Kerry Fitzgerald had gotten
the basic story from those mercs holding the lower floors when he,
his brothers, and Mary Margaret Cavanaugh had arrived at the
hospital.

This statement, however,
took him totally off guard. “Ian, stay here with the young lady,”
he spoke softly but firmly to the youngest Fitzgerald but motioned
to Mac. “Mac, come with me.”

“Yes, he was this intense
even when we were lads,” Mac cut off Maggie’s unspoken question
even as he was tossing his jacket over a chair but caught her eye.
“Keep him here.”

The red-haired pixie-like
woman could read the younger boy’s dislike of these orders but also
understood them. She was the youngest child so she immediately
caught onto to the overprotective element happening
here.

“Big brothers are a pain at
times, boyo,” she laughed lightly, sitting down and hoping the edge
of tension and power she was picking up wasn’t what was going on
further up the hall.

Ian slumped in the chair,
very close to sulking. “I know they’re protecting me but they won’t
be able to ‘cause I can see what they can’t.”

Maggie’s eyes shot up at
this, knowing that at certain times some magic was stronger in
certain users, but even she hadn’t been expecting this baby-faced
boy to be a seer and she doubted his brothers did
either.

“How bad is he?” Kerry was demanding as they
followed the mercenary leader up the hall.

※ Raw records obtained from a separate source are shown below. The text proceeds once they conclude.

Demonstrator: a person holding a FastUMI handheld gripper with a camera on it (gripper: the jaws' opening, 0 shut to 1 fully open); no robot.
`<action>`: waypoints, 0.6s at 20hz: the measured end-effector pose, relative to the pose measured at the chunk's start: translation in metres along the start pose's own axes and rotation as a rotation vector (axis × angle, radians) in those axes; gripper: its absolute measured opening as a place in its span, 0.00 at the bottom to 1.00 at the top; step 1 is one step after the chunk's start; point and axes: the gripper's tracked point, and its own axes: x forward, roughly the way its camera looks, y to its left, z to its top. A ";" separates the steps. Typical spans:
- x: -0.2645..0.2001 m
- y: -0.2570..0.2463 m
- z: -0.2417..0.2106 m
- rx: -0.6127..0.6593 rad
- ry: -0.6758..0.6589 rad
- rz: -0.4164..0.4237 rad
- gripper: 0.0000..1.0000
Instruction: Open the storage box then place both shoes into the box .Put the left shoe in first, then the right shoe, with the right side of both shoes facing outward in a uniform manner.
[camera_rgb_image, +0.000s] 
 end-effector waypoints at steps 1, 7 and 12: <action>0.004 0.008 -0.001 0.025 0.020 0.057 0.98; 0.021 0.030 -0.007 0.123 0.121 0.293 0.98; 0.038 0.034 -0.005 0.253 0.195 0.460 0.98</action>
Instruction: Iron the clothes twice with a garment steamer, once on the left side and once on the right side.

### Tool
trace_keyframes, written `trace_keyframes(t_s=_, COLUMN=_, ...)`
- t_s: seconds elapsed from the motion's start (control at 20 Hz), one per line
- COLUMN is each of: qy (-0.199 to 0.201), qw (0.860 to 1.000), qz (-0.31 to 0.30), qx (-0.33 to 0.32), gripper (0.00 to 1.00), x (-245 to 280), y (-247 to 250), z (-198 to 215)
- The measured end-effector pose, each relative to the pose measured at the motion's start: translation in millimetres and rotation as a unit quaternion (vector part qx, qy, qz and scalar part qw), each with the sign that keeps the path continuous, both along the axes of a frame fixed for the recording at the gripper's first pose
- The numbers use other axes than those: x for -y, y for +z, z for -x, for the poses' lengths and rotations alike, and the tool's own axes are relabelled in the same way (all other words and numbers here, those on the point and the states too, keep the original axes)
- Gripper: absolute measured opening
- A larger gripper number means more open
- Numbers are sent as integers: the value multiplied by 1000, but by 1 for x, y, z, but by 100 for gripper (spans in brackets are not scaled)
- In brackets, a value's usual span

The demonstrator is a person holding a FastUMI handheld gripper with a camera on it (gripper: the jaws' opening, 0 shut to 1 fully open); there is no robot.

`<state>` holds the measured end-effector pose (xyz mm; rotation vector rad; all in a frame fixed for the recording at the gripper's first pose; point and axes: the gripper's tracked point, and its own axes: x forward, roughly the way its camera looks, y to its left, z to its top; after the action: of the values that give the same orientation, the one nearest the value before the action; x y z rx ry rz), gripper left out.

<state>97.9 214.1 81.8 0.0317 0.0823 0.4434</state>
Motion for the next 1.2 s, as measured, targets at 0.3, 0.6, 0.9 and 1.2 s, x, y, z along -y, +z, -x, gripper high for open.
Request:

The eldest had tried a minor surface scan
but only got shoved back by something he had never felt before.

Cam shifted a look over his
shoulder then opened a door. “You tell me.”

Expecting the worst by the
call and from the surface power that they were picking up, neither
Kerry nor Mac had prepared them selves for what they walked
into.

Both men knew this would be
hard as, unlike the rest of them who had had casual contact over
the past fifteen years, Roarke had avoided contact with his
brothers unless totally necessary.

In fact, Ryan seemed to be the only brother
he had contact with and that was only when businesses meshed.

“Sweet Mary, this is bloody
well not good,” Mac whispered, stepping in and instantly being
bombarded by the feelings of fear, despair, anger and death.
“Kerry.”

His brother was looking and not liking what
he was seeing or feeling in the room.

Their brother, as both
recalled, had been an energetic boy that was always climbing,
jumping, singing or being a typical eleven year old with bright
eyes and black hair always too long.

The young man lying on this
bed, strapped down to prevent him from hurting either himself or
someone else, was a sickly pale color now and trembling. His voice
that had charmed royalty while singing and fought bitterly in
childish fights with his brothers had turned hoarse from screaming
in his native tongue.

Sitting beside the bed and holding onto one
clenched fist, Jessica Hadley looked up as they entered and the
strain was clear in her blue eyes.

“I…I can’t block it out,
Cam,” her British accent tight and her fear was clear. “He was too
weak to start with.”

Getting a look from his
brother, Mac slowly approached the bed. What he hadn’t admitted to
Maggie was that while he did have a legal license to practice
medicine, he was more attuned to practicing the healing arts
another way.

Early on, all of them knew each had stronger
abilities in some areas and Mac had found out that his deepest
affinity was in healing.

It was on this power he
began calling now as he approached the bed, but was careful to
assure the girl of his intentions first.

All of them had known
Jessica Hadley and her company since they’d been kids and through
the years had stayed in touch. Though Mac knew the young British
woman’s strongest loyalties remained with Roarke.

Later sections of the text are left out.